Busy, cash-strapped consumers are demanding smarter products that provide more than one benefit. According to Mintel, products that claim to both hydrate and contain antioxidants generate the highest levels of interest among consumers. As a result, there is increased focus in the industry to create products that perform at least two functions—if not three or four. The rapid growth in the popularity of BB and CC creams, which provide both skin care and cosmetic benefits, are just one example. Usage of BB creams alone have reportedly increased by 5% since 2012.

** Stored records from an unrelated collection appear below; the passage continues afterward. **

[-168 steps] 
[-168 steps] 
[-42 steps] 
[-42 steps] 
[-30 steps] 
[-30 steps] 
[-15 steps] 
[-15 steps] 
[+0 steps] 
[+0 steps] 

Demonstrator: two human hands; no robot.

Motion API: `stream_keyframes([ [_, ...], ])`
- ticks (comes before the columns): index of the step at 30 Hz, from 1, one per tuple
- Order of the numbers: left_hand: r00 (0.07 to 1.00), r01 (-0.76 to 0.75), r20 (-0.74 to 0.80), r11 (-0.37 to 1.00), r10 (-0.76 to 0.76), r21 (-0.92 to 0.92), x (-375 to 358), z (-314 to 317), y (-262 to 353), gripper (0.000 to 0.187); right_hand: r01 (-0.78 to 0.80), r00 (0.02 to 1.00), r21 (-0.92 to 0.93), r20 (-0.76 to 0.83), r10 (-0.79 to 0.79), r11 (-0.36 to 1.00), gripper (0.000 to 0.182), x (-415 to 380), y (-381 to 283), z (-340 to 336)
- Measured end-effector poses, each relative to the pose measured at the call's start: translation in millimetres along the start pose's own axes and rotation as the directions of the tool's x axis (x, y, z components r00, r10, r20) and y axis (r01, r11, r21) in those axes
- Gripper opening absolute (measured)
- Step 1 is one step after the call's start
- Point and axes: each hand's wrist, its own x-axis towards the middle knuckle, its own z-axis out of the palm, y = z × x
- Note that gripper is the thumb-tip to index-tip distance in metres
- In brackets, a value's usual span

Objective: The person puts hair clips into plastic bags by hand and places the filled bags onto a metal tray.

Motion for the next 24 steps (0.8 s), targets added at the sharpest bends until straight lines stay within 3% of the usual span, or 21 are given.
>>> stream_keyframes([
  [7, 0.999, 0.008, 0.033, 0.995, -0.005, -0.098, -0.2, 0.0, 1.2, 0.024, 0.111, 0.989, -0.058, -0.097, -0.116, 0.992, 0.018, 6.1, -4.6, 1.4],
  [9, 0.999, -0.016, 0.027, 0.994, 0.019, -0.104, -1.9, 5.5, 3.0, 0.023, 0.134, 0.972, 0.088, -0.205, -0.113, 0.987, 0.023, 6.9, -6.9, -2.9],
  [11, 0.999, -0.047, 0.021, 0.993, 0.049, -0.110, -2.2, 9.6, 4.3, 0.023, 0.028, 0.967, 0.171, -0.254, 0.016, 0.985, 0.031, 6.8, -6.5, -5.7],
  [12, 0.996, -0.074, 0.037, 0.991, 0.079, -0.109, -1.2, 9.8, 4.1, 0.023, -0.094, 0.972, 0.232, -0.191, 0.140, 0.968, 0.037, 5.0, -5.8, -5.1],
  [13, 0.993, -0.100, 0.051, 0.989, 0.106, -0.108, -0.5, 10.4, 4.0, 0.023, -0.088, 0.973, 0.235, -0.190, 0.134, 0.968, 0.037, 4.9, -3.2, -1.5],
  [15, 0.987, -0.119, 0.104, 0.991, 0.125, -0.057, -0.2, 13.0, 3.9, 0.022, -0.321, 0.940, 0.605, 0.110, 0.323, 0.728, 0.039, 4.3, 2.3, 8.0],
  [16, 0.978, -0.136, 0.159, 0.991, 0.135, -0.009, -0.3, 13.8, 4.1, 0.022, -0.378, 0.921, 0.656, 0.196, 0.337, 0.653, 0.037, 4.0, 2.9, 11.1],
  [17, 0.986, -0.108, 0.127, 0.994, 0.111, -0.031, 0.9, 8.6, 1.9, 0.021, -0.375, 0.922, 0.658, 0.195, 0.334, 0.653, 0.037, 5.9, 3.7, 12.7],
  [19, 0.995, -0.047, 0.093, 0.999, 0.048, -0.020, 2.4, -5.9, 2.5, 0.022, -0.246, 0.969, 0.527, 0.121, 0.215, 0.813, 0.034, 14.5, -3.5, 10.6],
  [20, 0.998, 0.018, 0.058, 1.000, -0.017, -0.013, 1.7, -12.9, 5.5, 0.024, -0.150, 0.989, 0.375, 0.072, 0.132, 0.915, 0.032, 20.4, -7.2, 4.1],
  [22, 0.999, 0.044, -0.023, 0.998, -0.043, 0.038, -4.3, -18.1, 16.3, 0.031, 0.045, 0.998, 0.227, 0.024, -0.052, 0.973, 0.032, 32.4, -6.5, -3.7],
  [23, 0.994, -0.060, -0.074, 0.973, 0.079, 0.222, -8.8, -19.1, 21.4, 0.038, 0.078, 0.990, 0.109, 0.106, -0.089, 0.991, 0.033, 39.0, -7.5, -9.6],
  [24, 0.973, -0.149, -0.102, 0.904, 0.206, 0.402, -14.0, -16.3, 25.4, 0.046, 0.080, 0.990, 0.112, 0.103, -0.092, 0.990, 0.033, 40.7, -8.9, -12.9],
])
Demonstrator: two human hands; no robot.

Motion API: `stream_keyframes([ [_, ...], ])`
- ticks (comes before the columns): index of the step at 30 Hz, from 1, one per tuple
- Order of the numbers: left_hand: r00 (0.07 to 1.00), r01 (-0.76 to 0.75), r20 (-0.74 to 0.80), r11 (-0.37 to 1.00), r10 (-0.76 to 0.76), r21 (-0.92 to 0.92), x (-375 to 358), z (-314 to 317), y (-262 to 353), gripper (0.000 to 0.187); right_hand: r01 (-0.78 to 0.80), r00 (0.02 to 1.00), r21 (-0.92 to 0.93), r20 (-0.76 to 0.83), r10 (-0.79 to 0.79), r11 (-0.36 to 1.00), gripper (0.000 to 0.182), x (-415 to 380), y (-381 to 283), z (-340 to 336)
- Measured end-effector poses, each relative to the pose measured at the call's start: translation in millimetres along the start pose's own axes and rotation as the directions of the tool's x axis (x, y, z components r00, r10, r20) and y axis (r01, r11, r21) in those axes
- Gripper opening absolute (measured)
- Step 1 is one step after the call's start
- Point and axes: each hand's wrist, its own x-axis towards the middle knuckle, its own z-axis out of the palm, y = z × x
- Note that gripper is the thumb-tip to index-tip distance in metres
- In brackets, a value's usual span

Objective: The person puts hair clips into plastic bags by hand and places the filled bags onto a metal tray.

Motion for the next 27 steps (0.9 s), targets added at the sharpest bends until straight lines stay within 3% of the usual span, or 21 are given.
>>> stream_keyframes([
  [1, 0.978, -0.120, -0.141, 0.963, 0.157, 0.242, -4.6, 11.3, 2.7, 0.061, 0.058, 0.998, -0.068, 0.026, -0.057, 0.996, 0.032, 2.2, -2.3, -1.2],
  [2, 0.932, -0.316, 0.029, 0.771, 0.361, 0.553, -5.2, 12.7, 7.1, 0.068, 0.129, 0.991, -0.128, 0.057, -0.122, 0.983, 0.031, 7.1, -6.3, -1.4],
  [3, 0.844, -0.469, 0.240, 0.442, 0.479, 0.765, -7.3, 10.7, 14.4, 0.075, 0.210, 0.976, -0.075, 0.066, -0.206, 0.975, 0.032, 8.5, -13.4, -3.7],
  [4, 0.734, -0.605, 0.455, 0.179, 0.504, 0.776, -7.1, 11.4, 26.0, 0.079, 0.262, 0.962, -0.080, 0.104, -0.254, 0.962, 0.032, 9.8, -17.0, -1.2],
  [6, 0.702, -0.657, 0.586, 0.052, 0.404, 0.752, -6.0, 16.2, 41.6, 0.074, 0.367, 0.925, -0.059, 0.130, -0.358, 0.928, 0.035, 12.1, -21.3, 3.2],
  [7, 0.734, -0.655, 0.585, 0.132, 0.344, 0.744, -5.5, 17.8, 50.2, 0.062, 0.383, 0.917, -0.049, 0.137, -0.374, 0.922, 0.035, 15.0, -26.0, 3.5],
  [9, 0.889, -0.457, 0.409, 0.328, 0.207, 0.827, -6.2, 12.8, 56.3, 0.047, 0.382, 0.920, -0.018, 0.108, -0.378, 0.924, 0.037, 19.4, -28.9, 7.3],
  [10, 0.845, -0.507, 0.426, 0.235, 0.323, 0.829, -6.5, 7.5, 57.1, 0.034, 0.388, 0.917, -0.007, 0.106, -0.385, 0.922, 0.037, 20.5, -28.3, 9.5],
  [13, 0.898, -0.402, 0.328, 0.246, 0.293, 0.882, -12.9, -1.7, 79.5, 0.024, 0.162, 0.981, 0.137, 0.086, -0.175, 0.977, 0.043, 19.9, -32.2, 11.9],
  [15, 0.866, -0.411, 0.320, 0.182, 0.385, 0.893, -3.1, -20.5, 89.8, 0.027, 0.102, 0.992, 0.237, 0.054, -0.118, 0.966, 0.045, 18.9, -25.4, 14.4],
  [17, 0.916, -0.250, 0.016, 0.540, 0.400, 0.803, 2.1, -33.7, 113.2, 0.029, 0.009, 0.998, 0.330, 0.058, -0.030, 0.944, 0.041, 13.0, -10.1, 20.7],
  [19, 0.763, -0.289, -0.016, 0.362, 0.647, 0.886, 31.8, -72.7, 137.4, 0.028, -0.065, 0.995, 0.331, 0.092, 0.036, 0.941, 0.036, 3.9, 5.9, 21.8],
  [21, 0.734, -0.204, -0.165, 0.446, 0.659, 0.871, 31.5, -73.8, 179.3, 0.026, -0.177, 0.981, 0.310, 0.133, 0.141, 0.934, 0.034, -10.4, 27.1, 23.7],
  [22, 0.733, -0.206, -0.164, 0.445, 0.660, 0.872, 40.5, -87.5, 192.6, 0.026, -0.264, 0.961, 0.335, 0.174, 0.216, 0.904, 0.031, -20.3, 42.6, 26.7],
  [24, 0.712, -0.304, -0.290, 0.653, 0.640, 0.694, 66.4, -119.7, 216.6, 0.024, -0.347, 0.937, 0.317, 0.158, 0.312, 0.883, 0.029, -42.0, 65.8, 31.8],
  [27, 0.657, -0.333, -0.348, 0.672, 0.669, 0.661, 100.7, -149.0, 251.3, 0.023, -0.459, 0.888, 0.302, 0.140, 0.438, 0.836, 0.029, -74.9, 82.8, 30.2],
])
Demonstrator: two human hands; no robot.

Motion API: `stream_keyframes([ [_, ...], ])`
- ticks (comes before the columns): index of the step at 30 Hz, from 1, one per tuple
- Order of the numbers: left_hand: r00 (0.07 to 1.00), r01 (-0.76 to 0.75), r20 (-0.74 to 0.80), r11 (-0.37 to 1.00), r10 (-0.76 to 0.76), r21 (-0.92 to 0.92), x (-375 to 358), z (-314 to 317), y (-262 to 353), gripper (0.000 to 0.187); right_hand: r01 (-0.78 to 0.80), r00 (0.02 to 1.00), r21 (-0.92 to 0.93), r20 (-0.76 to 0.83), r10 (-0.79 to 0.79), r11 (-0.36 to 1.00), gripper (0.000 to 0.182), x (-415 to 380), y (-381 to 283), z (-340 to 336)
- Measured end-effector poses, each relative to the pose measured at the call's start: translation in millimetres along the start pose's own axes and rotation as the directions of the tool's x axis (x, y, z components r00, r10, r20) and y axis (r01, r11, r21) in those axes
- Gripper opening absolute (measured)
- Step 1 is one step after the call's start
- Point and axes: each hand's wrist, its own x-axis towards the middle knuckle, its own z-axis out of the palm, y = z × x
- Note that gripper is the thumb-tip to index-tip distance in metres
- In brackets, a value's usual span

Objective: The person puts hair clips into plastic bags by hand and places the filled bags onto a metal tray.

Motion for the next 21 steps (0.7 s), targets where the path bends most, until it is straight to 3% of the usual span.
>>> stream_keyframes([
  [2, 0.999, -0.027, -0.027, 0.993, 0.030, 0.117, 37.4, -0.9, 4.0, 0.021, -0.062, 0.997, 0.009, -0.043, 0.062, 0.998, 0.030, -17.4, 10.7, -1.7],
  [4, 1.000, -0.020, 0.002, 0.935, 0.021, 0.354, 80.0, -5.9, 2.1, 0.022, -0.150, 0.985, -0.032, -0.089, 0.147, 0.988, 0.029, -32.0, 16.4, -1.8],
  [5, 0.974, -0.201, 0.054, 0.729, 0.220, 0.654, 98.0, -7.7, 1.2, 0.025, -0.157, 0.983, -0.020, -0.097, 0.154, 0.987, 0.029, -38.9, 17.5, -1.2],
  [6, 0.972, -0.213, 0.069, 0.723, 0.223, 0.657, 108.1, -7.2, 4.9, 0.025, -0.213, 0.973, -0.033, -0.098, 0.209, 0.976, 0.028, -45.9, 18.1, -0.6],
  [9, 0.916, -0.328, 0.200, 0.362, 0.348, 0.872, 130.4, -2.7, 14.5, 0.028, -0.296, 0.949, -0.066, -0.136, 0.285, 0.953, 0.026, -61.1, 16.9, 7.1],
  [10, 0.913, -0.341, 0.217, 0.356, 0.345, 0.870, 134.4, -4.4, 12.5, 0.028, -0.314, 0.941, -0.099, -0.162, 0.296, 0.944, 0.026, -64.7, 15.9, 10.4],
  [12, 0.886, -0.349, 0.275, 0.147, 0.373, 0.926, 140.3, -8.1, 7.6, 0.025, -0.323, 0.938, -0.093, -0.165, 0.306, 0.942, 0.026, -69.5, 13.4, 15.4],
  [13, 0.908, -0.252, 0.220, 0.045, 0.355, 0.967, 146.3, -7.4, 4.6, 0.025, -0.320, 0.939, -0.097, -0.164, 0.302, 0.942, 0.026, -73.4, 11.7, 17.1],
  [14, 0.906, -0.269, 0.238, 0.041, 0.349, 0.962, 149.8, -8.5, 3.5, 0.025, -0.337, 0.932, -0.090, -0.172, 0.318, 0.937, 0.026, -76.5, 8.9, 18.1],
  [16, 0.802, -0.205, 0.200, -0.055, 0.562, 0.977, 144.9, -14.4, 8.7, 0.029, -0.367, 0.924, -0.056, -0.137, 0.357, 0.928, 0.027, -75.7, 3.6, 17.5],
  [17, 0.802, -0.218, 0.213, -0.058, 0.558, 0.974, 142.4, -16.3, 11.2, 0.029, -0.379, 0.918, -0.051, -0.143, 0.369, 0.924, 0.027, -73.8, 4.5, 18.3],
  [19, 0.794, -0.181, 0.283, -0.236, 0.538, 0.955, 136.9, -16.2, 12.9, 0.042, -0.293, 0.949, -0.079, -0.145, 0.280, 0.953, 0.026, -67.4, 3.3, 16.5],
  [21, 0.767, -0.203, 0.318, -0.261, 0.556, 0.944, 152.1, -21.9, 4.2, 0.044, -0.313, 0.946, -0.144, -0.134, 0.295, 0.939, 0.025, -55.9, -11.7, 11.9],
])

This reflects how the industry has risen to consumer demand and blended remarkable functionality into one product. The primary challenge in these formulations is to maintain the same look and feel consumers expect in a single-function product. Product developers are using ingredients such as DC FZ-3196 (caprylyl methicone) and DC MQ-1640 Flake Resin (trimethylsiloxy silicate (and) polypropyl silsesquioxane) to create a non-tacky, non-greasy after feel and enhance the spread of a product, while ingredients such as DC EL-7040 Hydro Elastomer Blend (caprylyl methicone (and) PEG-12 dimethicone/PPG-20 crosspolymer) are used to create a fresh, powdery affect.
Balancing these ingredients is critical to creating multifunctional products that also have the aesthetic appeal consumers expect. The addition of oil-in-water or water-in-oil emulsifiers can also help create a more stable multifunctional product by enabling product developers to create a small and homogeneous particle size.
Anti-aging In Hair Care
One of the newest emerging trends in anti-aging is in hair care. Just as skin ages with time, hair becomes more brittle and prone to breakage over time, resulting in hair that’s coarser, duller and less voluminous. To address this and meet growing consumer demand, the beauty industry is creating new products designed to protect hair from free radical damage and other elements that can weaken hair as it ages. Anti-aging formulations are being added to products ranging from shampoos and conditioners to volumizers and serums to meet this growing demand.
Among the new anti-aging hair care formulations is an age-defying hair shine product Univar recently developed to increase hair strength, shine and protection with natural ingredients, for example. The use of Cremer Care Argon Oil helps repair free radical damage and increase hair’s shine, while Dow Corning DC 2-2078 provides heat and color protection. Dow Corning 5200 Formulation Aid is used as an emulsifier to provide stability and moisturizing, light hair conditioning. Additional ingredients being used for anti-aging hair care include niacinamide, omega 3, caffeine, panthenol and essential fatty acids.